When the I-O umpiring colors are weakened the world can descend into Y-Ro and Oy-R wars, Y-Ro are wars of attrition such as WW1 while Oy-R are wars of deception such as the cold war. They are like a weak middle of the food chain causing instability and animals eating each other in wasteful ways causing later starvation.

Thomas Jefferson


10.4.1803: “Tremendous times in Europe! How mighty this battle of lions and tigers! With what sensations should the common herd of cattle look on it? With no partialities, certainly. If they can so far worry one another as to destroy their power for tyrannizing, the one over the earth, the other the waters, the world may perhaps enjoy peace, till they recruit again.

This is a Ro-R attitude where the usual prey of tyranny stand aside watching the predatory nations destroy each other, this is like Y prides of lions fighting over territory and injuring each other allowing the prey to increase in numbers. 

Thomas Jefferson's Letters

Thomas Jefferson's Letters

Man is a warlike animal
----- To J. Madison, 1797
In THE whole animal kingdom I recollect no family but man, steadily and systematically employed in the destruction of itself. Nor does what is called civilization produce any other effect than to teach him to pursue the principle of the bellum omnium in omnia on a greater scale, and instead of the little contest between tribe and tribe, to comprehend all the quarters of the earth in the same work of destruction. If to this we add, that as to other animals, the lions and tigers are mere lambs compared with man as a destroyer, we must conclude that nature has been able to find in man alone a sufficient barrier against the too great multiplication of other animals and of man himself an equilibrating power against the fecundity of generation.

Many evolved in many ways as an Oy and Y predator in living off Ro herds and R individual prey. Like other predators his actions kept some Ro-R animals from becoming too numerous and overeating the Biv vegetation available. However people as well as animals tend to becomes all colors, people as evolved as Ro-R because it offered a niche and chance to survive in ways that being a Y-Oy predator lacked. So they emulated the ways of the prey they fed on, this caused the Y-Oy predatory people to hunt them for their possessions as well. In this way many evolved to be the 5 colors of the Roy system like in the animal kingdom, he also evolved to be the 5 colors of the Biv systems emulating parts of plants in the more resource rich Gb areas.

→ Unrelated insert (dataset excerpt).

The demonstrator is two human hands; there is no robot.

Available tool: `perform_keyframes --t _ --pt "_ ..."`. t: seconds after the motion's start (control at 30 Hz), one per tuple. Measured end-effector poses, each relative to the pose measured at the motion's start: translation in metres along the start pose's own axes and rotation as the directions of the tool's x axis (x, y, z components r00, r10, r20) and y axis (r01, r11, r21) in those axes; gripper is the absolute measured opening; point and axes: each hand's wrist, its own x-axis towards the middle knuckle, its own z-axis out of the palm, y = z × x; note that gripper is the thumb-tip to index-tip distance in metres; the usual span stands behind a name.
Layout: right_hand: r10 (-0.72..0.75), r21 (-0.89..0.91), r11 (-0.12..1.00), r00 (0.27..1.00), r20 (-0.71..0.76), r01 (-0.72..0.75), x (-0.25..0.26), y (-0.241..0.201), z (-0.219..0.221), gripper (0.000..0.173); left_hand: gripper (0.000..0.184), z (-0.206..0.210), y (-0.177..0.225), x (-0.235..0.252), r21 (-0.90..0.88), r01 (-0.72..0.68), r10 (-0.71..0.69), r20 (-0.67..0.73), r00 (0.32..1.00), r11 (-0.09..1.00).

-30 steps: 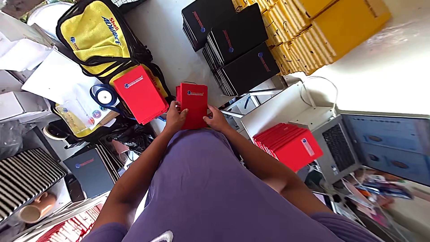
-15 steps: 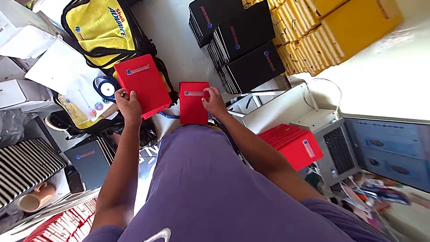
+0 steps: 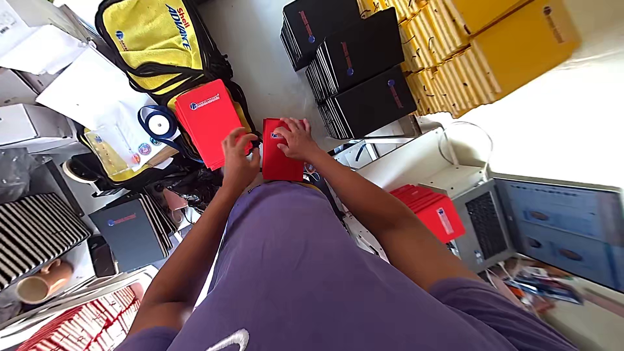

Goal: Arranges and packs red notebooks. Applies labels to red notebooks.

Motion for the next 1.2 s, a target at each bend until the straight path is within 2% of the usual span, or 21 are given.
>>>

G and Gb also became role models for his evolution, people can be G like greenies and make a living without being politically Ro-R or Y-Oy. They can also be Gb without emulating a Biv color, for example politicians and lobbyists that are pro development without being on the left or right of politics.

The Scorpion and the Frog

The Epicurean Dealmaker

The Scorpion and the Frog

Once upon a time, there was a frog which lived happily on the bank of a broad river. It was a good riverbank, with plenty of flies to eat and lots of nice, cool water in which to swim and dive. Life was good for the frog.

Then, one day, another frog which had heard of the nice river came and made his home just down the riverbank from the first frog. At first, the two frogs were cordial and polite. While they were not really friends, and they were natural competitors for the bugs and other food on the bank, there seemed to be plenty to go around, so they lived in peace with one another.

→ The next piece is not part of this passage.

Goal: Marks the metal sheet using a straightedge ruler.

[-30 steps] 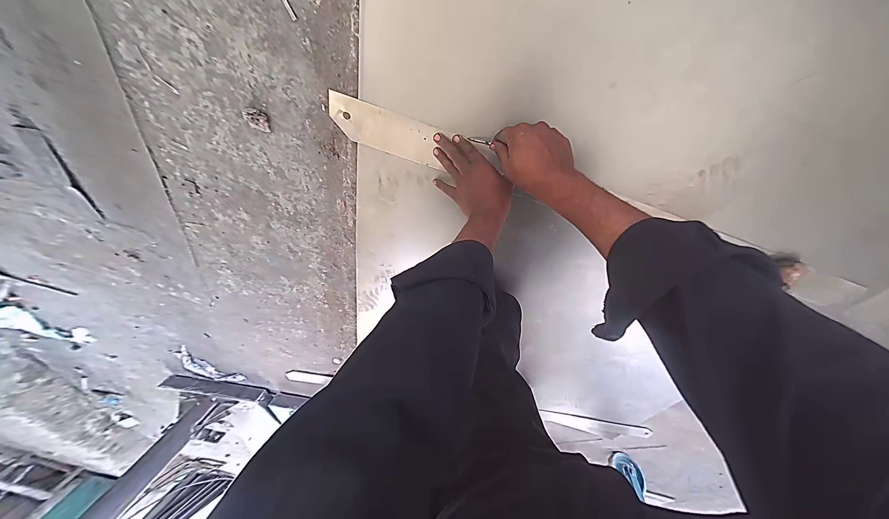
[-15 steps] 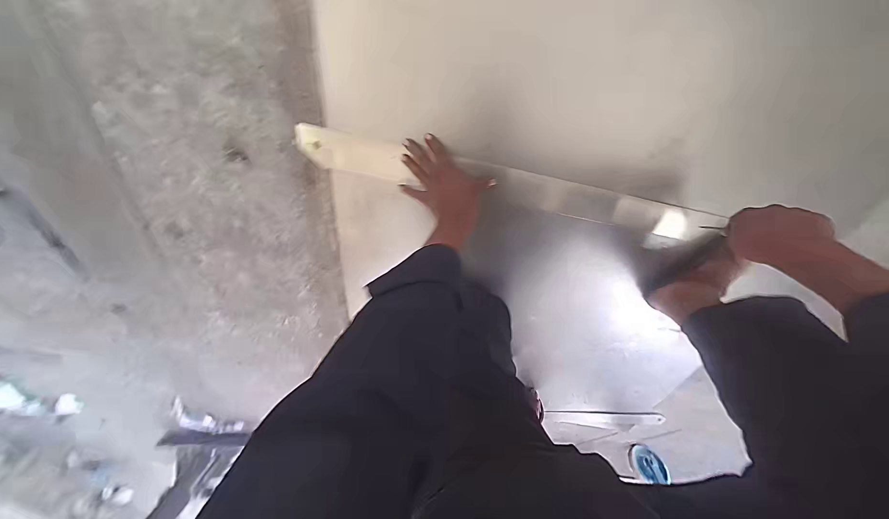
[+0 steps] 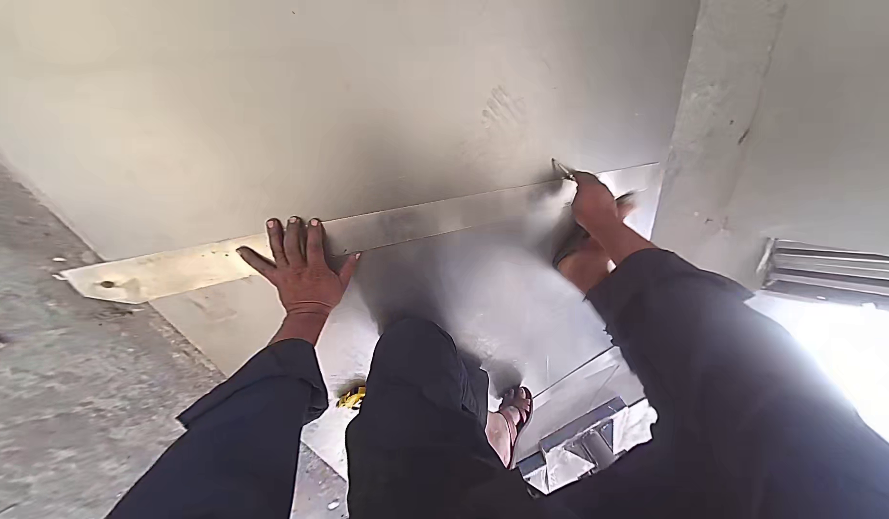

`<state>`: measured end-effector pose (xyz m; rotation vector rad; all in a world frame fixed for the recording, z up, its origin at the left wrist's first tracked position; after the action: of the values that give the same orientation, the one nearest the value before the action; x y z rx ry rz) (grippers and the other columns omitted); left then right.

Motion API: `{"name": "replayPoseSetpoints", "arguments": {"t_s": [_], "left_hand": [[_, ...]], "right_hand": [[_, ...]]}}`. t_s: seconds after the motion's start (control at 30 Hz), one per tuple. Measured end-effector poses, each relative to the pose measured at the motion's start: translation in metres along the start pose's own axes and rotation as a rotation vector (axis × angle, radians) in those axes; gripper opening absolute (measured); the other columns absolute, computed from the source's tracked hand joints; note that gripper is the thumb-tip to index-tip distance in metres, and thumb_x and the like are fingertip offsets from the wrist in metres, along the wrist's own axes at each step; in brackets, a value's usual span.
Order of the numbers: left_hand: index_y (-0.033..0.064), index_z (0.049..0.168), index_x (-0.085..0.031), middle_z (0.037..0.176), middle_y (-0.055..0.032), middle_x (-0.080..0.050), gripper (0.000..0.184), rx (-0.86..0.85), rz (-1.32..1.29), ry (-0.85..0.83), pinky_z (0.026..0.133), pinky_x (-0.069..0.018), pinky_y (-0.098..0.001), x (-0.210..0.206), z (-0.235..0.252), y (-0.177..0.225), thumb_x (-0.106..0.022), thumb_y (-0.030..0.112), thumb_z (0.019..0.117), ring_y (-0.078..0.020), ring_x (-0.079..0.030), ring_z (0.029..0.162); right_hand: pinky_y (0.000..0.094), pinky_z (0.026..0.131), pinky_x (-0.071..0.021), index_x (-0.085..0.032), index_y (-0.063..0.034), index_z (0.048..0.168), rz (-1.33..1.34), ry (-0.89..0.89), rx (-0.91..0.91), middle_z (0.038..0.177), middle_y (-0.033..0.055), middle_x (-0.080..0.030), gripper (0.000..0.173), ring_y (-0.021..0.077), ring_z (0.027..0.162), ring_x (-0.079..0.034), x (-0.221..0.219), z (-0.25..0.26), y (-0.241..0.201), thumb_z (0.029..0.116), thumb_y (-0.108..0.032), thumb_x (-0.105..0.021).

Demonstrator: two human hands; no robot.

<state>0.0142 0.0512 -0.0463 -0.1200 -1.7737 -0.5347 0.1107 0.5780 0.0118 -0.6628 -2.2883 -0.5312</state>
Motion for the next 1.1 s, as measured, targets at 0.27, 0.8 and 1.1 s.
{"name": "replayPoseSetpoints", "arguments": {"t_s": [0.27, 0.8, 1.1], "left_hand": [[0.0204, 0.159, -0.036, 0.163, -0.0155, -0.038, 0.094, -0.014, 0.047, 0.087, 0.114, -0.0068, -0.0802, -0.013, -0.005, -0.01, -0.044, 0.08, 0.0876, -0.0432, -0.022, 0.155], [0.0196, 0.157, -0.039, 0.156, -0.017, -0.044, 0.097, -0.034, 0.066, 0.146, 0.118, -0.0111, -0.0732, -0.011, -0.001, -0.011, -0.046, 0.082, 0.083, -0.0422, -0.027, 0.153], [0.0168, 0.154, -0.04, 0.154, -0.0213, -0.045, 0.094, -0.026, 0.129, 0.127, 0.116, -0.0178, -0.072, -0.005, -0.011, -0.007, -0.046, 0.081, 0.0846, -0.0445, -0.031, 0.15]], "right_hand": [[0.0702, 0.082, -0.0533, -0.034, -0.0245, 0.162, -0.05, -0.126, 0.094, 0.154, 0.0104, -0.054, 0.069, 0.0482, 0.105, -0.07, -0.016, -0.005, 0.023, 0.0993, 0.002, -0.04], [0.0682, 0.082, -0.0552, -0.036, -0.0222, 0.162, 0.089, 0.067, 0.503, 0.171, -0.0009, -0.027, 0.094, 0.0417, 0.115, -0.069, -0.046, 0.009, 0.075, 0.083, -0.018, -0.087], [0.0664, 0.077, -0.0554, -0.05, -0.0151, 0.15, -0.015, 0.137, 0.532, 0.158, 0.0112, -0.045, 0.083, 0.0441, 0.113, -0.067, -0.038, 0.019, 0.091, 0.0778, -0.023, -0.091]]}}
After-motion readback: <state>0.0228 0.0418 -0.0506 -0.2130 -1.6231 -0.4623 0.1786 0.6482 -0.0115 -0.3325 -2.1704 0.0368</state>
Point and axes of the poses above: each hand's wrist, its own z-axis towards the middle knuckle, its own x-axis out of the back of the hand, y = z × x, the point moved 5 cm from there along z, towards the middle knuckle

After a while, though, the riverbank began to change. The river itself became wilder, colder, and more dangerous. At the same time, the flies, which had been so plentiful, began to disappear. Soon, the two frogs began to fight over the few bugs and pockets of calm water that remained on the riverbank, and they became implacable enemies. They would fight and squabble every day, until they were gaunt and exhausted from stress and lack of food. There came a day when they could not even rouse themselves to fight over a stray dragonfly that was blown onto the riverbank by a passing storm.

The story starts off as a Biv environment with plenty of food, the frogs are Iv and compete but don't waste much energy on this when there is plenty of food. As the environment turns to Roy food becomes scarce, the Iv frogs turn to Oy and compete more as life and death in a negative sum game. The survivors tend to be those that don't waste resources rather than those that find the most food as this is unlikely to happen.

The Great Chess Game | ZeroHedge

The Great Chess Game | ZeroHedge

In Aperiomics this global economy runs itself in the same way that the Roy animal and Biv plant kingdom do. We are part of this system which is why we find it hard to change things and fix problems, we are in effect like an animal in an ecosystem that has evolved to look after rather than destroy it. The global economy is the way it is because of the actions of people in V-Bi teams and as Iv-B loners, it has an Iv-B momentum that is hard to change and the V-Bi random parts are independent and so cannot be all moved in one direction.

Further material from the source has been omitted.